- _TASK INSTRUCTIONS_
If pictures appear among the lines below, leave them out while you return exactly the lines from the one with "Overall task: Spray" through the one with "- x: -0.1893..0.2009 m".

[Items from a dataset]
━━━━━━━━━━

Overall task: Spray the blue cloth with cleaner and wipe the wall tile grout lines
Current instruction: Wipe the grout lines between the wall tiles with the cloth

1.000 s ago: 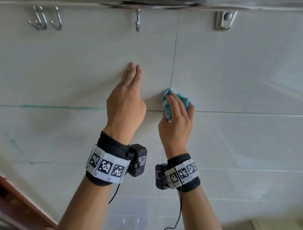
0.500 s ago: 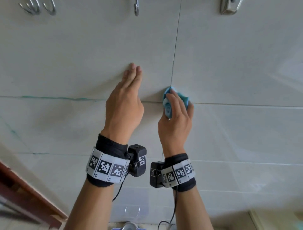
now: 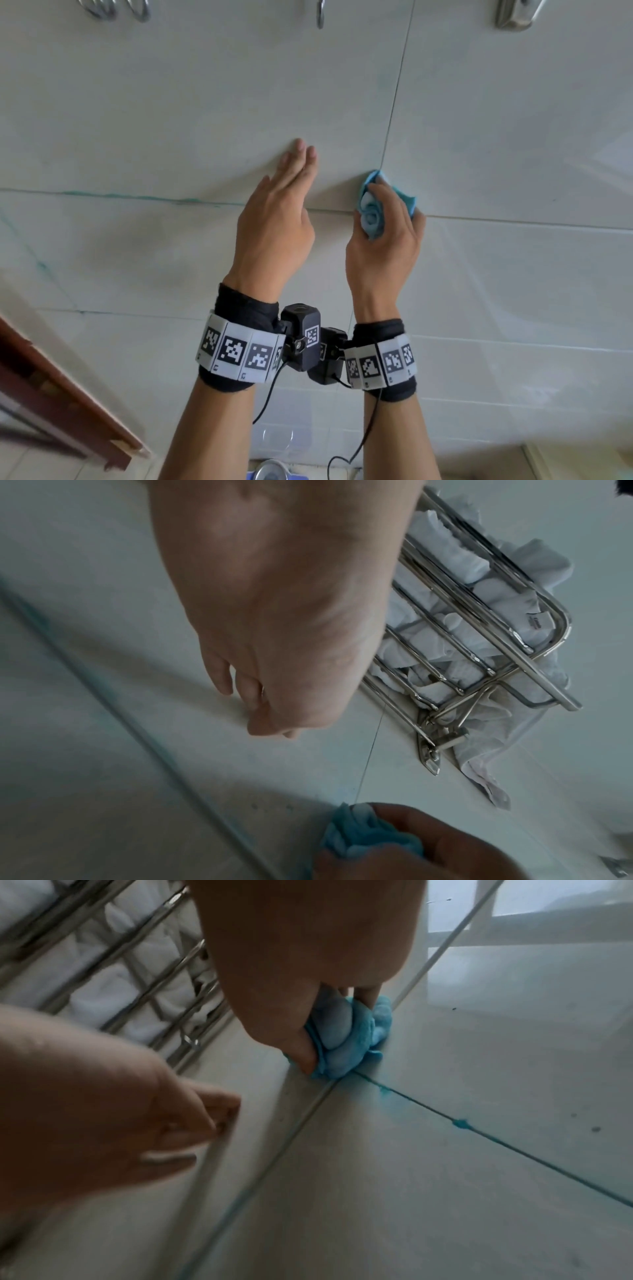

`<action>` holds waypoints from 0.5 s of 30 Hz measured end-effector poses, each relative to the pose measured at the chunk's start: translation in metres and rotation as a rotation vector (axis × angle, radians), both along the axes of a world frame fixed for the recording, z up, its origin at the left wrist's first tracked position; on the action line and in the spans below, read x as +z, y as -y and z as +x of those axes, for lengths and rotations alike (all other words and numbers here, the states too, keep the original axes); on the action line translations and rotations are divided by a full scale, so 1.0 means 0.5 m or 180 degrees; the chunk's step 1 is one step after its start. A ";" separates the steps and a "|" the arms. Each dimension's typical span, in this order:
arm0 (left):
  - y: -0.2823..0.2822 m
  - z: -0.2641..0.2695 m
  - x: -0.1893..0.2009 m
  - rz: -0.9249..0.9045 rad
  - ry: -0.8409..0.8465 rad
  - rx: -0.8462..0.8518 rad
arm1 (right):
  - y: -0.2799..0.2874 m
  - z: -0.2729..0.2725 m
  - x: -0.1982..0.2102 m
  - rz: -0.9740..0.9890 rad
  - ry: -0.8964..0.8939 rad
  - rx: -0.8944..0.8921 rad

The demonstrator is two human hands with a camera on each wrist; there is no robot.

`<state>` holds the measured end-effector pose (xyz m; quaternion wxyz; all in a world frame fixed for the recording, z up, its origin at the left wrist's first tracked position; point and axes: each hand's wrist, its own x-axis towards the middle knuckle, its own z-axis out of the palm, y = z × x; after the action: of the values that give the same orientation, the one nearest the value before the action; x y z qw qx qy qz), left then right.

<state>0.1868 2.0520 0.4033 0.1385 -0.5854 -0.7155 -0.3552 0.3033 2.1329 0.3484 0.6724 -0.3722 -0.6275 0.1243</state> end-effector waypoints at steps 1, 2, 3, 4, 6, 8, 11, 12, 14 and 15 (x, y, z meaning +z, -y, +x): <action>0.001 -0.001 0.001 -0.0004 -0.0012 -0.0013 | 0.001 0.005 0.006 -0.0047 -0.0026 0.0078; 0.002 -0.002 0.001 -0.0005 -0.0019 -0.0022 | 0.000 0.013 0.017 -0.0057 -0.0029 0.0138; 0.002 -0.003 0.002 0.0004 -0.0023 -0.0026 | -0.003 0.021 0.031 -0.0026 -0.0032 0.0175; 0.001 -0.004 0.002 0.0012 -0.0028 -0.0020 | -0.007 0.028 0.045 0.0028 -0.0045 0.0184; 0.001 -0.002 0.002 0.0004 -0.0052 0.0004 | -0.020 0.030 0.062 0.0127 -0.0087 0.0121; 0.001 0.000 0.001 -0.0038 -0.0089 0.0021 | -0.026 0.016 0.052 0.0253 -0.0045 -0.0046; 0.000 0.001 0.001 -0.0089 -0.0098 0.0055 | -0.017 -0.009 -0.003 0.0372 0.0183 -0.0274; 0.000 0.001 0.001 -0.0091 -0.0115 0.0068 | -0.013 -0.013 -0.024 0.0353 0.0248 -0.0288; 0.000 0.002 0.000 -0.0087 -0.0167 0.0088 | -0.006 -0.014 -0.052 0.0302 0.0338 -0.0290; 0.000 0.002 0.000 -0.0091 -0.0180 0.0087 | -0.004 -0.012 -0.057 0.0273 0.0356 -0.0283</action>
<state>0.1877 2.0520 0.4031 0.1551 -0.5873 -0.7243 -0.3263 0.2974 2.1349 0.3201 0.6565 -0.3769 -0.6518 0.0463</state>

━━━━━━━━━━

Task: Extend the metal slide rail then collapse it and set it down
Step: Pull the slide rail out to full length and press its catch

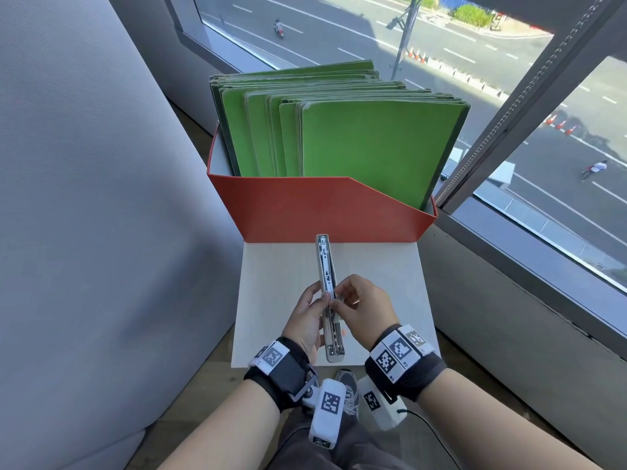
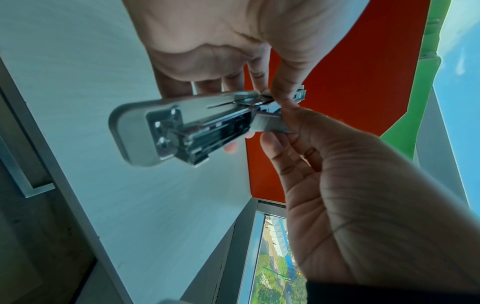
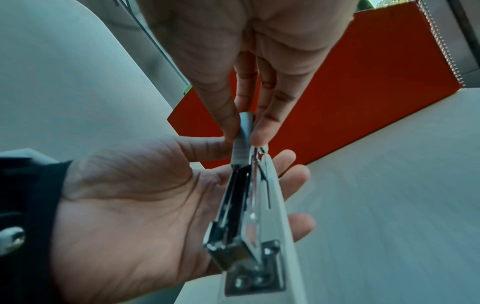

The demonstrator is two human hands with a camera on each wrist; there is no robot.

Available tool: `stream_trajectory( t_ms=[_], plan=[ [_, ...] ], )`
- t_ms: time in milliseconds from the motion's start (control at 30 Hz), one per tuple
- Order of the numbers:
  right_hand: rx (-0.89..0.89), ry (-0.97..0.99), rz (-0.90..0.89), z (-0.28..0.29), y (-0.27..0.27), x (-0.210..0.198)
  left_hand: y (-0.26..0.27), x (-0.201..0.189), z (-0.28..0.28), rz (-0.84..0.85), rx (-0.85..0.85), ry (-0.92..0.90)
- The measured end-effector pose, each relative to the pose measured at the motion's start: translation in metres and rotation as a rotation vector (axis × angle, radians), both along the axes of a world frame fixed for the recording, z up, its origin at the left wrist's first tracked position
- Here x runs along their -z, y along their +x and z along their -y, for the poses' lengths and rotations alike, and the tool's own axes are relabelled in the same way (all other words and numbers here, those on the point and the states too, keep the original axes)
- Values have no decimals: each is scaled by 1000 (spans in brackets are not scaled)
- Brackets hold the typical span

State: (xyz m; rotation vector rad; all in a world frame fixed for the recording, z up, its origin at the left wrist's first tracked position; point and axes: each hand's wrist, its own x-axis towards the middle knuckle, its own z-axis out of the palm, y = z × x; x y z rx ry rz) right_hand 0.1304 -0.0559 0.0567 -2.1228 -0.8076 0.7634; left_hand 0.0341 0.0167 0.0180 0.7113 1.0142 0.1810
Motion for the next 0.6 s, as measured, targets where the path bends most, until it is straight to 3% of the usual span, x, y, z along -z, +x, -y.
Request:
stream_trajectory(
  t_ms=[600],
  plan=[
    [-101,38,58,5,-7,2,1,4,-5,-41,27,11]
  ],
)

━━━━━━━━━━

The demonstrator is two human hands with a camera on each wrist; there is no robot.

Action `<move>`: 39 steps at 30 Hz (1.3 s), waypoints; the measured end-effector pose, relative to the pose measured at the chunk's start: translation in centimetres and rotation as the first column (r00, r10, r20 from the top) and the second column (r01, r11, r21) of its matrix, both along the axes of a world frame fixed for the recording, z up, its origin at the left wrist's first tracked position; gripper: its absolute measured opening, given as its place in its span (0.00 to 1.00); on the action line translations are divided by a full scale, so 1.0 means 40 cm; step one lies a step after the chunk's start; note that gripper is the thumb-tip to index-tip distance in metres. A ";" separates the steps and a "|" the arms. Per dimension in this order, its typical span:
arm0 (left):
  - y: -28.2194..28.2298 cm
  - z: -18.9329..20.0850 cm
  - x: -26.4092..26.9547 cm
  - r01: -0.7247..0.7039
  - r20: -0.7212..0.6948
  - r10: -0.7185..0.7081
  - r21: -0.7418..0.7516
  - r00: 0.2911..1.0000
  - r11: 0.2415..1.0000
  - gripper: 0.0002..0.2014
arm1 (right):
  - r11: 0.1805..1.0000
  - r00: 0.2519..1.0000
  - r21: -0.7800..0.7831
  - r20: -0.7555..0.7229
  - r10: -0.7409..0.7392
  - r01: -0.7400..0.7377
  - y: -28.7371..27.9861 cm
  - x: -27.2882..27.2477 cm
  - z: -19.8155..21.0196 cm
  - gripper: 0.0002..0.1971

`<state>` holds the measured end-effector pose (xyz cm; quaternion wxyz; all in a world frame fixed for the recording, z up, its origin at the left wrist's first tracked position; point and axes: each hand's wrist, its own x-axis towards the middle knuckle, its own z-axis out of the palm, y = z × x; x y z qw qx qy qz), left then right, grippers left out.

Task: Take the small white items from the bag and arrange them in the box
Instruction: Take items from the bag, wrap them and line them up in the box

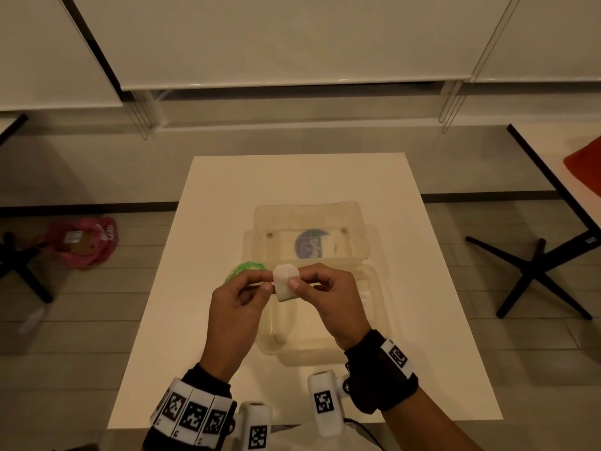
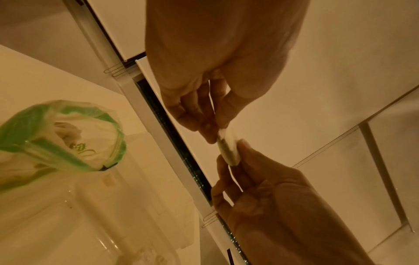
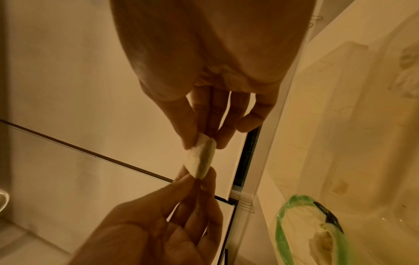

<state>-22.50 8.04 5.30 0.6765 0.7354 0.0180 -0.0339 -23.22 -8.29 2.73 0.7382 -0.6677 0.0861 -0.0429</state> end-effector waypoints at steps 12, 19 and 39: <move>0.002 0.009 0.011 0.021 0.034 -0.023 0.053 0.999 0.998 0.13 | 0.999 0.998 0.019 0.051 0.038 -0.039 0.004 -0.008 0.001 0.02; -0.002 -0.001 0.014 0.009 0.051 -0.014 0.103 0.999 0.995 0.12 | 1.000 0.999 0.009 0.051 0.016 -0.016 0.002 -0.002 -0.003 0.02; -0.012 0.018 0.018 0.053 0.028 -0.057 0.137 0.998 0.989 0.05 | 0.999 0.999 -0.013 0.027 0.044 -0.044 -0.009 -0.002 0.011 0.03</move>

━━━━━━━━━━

- _TASK OUTPUT_
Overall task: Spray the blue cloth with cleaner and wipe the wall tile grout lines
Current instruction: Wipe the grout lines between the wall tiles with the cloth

1.000 s ago: 
0.500 s ago: 
now: 

`<action>` holds waypoints from 0.5 s of 30 Hz measured end-effector poses, each relative to the pose measured at the chunk's start: translation in metres and rotation as a rotation vector (axis × angle, radians), both along the axes of a world frame fixed for the recording, z up, its origin at the left wrist's first tracked position; on the action line and in the spans below, read x as +z, y as -y and z as +x of those axes, for lengths and rotations alike (all other words and numbers here, the states too, keep the original axes); on the action line translations and rotations are divided by a full scale, so 1.0 means 0.5 m or 180 degrees; the chunk's step 1 is one step after its start. A ";" separates the steps and a "|" the arms. Each dimension's typical span, in this order:
arm0 (left):
  - y: -0.2823..0.2822 m
  - z: -0.2641..0.2695 m
  - x: -0.1893..0.2009 m

The answer requires no further additions.